To me, it comes to life when people experience the work and can walk away asking themselves what would it mean to keep losing places and communities like San Jose de Gracia. The purpose of the work is not trying to answer any questions, it is trying to ask them. Behind the purpose of this work is the question that has driven me forward.

Creating a multimedia exhibit where people can experience the tension of preservation and erasure through the real-time experience of San Jose de Gracia has always been my goal. A place where you can feel in real time – these memories fading, traditions being washed away, and all that is left is their land while at the same time witnessing the few struggling to keep living in their way.

I hope it inspires US audiences to view migration as a shared challenge and instills a desire to live more sustainable lifestyles and preserve wild lands, sacred traditions, and cultural heritage.

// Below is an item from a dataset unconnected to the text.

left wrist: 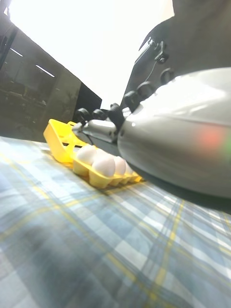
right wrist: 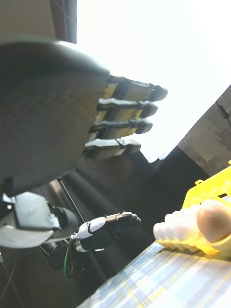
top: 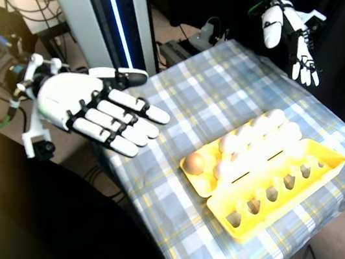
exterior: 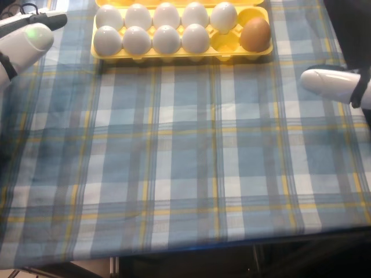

How has being a mother, a wife, and living a determined and considered life impacted your work?
Being a mother has been an extremely beautiful, and challenging journey. Especially because I decided to be a full-time freelance visual journalist at the same time, I became a mother. This was extremely painful because I wanted to be in the field for infinite hours. I have such a big pull for this work, but I couldn’t leave my kids behind. Sometimes I brought them with me. I did anything I could to keep working and being a present mother. It took everything out of me. I got burned out. I was up working most of the night and then up with the kids. It took a big hit in my relationship. I knew I didn’t have the luxury of time. So I told myself I needed to become good, really fast. I needed to be able to get the shot super fast. I trained myself to be very efficient in the field. I am not sure if I was always successful, but I know that when I’m shooting I’m working super hard to capture the right shots, not just a lot of shots.

The biggest way motherhood has impacted my work is that when I’m photographing someone, I am always aware that this person has a mother or children. Before photographing a person in a harsh situation, I always ask if it is worth it and how this photograph is going to benefit them. The way I feel and see photography today is not the same as it used to be before having kids. I think it is ok to challenge photography in this way. I love seeing all the new approaches by photographers to talk about migration, racism, climate change, and other topics.

During covid you took your kids traveling – nature was the classroom – tell us more about that.
My favorite memory was a trip we did in the Green River where we decided to follow the John Wesley Powell journey and the pioneers. It was so much fun. We bought a book and learned about their journey, went to the museum, and took the kids on some multi-day kayak trips in the Green River learning about their journey and what it looked like to that trip back to them. It’s my favorite memory from that time. I still dream about paddling more sections of the Green River with them!